Sich Zeit [mit einem Gesetzentwurf] zu nehmen wäre [...] hilfreich: Denn ob das Vorhaben überhaupt verfassungsgemäß ist, ist nicht so eindeutig, wie es die zuständigen Ministerien gern darstellen. Das Bundesverfassungsgericht hatte die Vorratsdatenspeicherung, wenn auch in deutlich umfassenderer Form, schließlich schon einmal gekippt.
Weiter ging der Europäische Gerichtshof, der im vergangenen Jahr die entsprechende EU-Richtlinie verwarf. Und dass es keinen Beweis für bahnbrechende Ermittlungserfolge durch die Überwachungsmaßnahme gibt, ja eher Belege dafür, dass Strafverfolger trotz Vorratsdatenspeicherung im Dunkeln tappten, scheint auch noch nicht bei jedem Abgeordneten angekommen zu sein.
So denkt ein Überwachungsstaat
Die Regierung will, dass die Telefon- und Internet-Verbindungsdaten von 80 Millionen Menschen in Deutschland vorsorglich zehn Wochen lang gespeichert werden, die Standortdaten aller Handys vier Wochen lang. Und das alles nur für den Fall, dass die Polizei die Daten vielleicht brauchen könnte. Erst sollen also anlasslos Daten von allen Bürgern gesammelt werden und dann schaut man, was wirklich relevant ist. So denkt ein Überwachungsstaat. [...]
Nun heißt es, zehn Wochen seien doch nicht so schlimm. Die kurze Speicherfrist sei ein Erfolg der SPD. Dank Sigmar Gabriel darf sich die SPD also wieder Mal als kleineres Übel präsentieren. Doch NSA und russischen Geheimdiensten dürften auch zehn Wochen genügen, die Daten abzugreifen.

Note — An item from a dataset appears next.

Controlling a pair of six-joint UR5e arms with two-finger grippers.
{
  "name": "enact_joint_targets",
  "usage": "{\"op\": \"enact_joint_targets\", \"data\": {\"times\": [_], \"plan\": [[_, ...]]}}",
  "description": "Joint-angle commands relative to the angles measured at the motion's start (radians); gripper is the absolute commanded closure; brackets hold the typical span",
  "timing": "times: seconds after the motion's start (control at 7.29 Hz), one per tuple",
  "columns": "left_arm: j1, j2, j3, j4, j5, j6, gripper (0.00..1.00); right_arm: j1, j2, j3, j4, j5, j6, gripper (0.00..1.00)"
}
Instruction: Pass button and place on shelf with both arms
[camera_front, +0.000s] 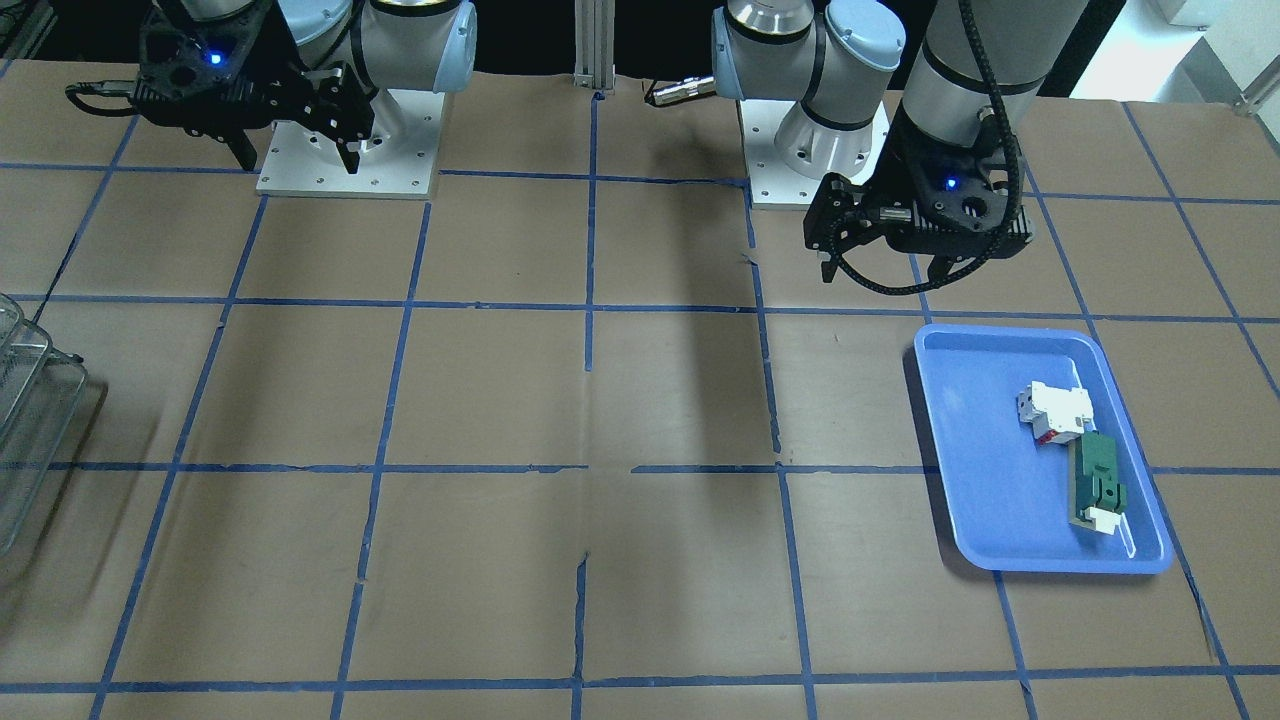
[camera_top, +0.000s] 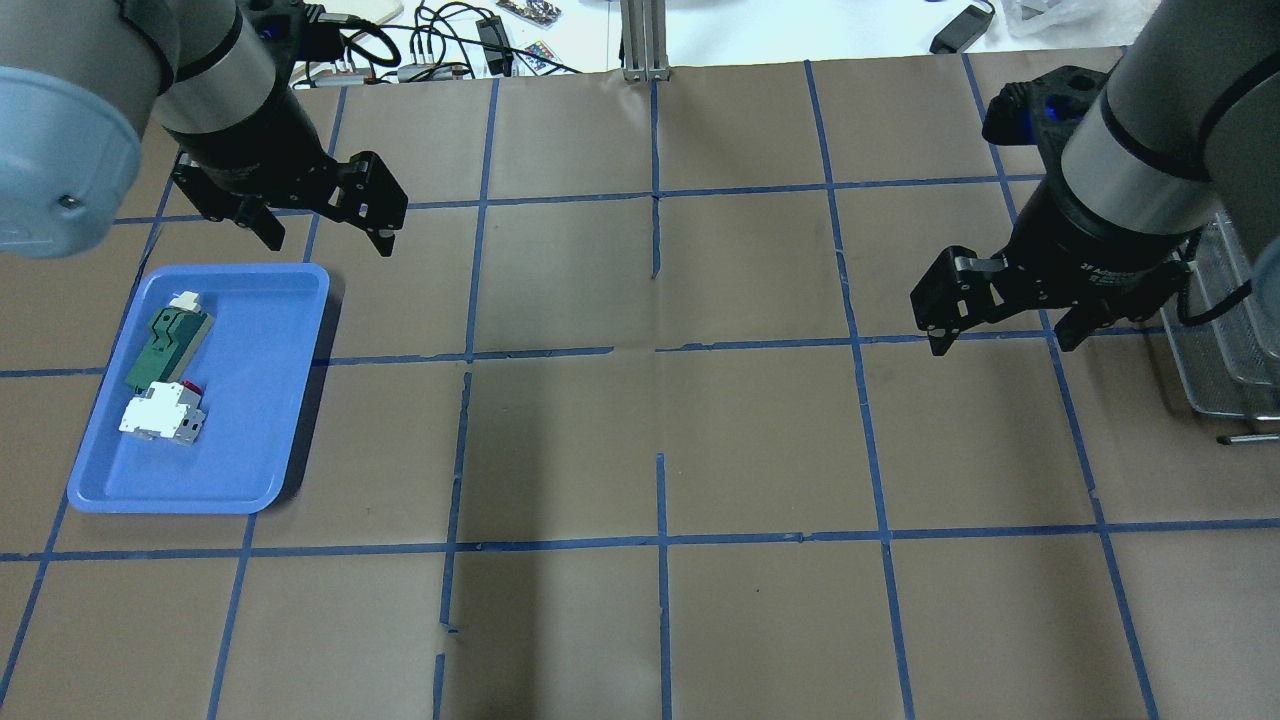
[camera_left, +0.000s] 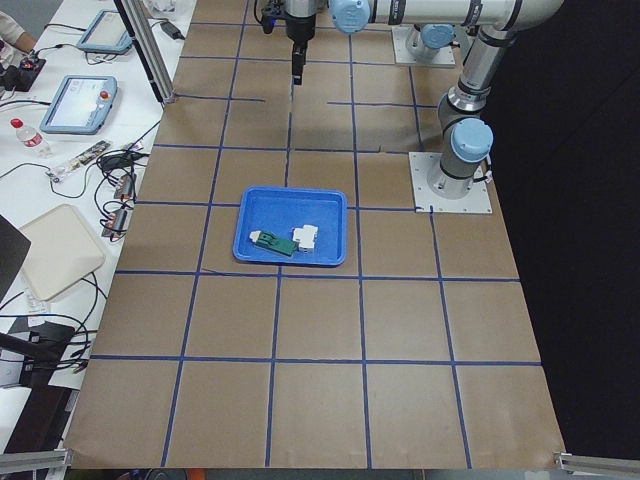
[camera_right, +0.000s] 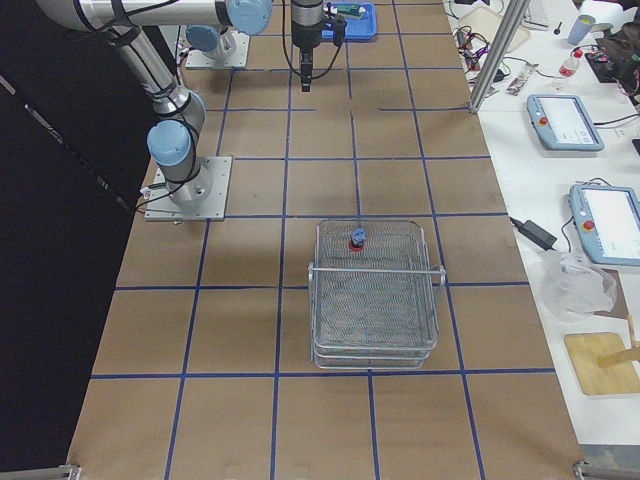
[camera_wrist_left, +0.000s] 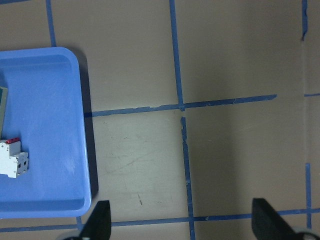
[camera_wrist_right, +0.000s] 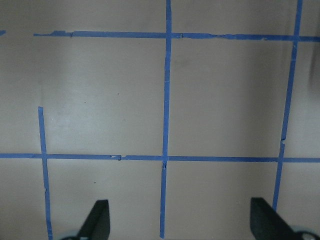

Auch Daten über netzinterne und über Flatrate abgerechnete Kommunikation, die derzeit teilweise noch zeitnah gelöscht werden, würden dann verpflichtend gespeichert werden müssen. Eine verhältnismäßig kleine Lücke im Überwachungspuzzle. Und eine, die das offizielle Hauptargument für eine Vorratsdatenspeicherung – eine höhere Aufklärungsquote bei Verbrechen – noch unplausibler macht.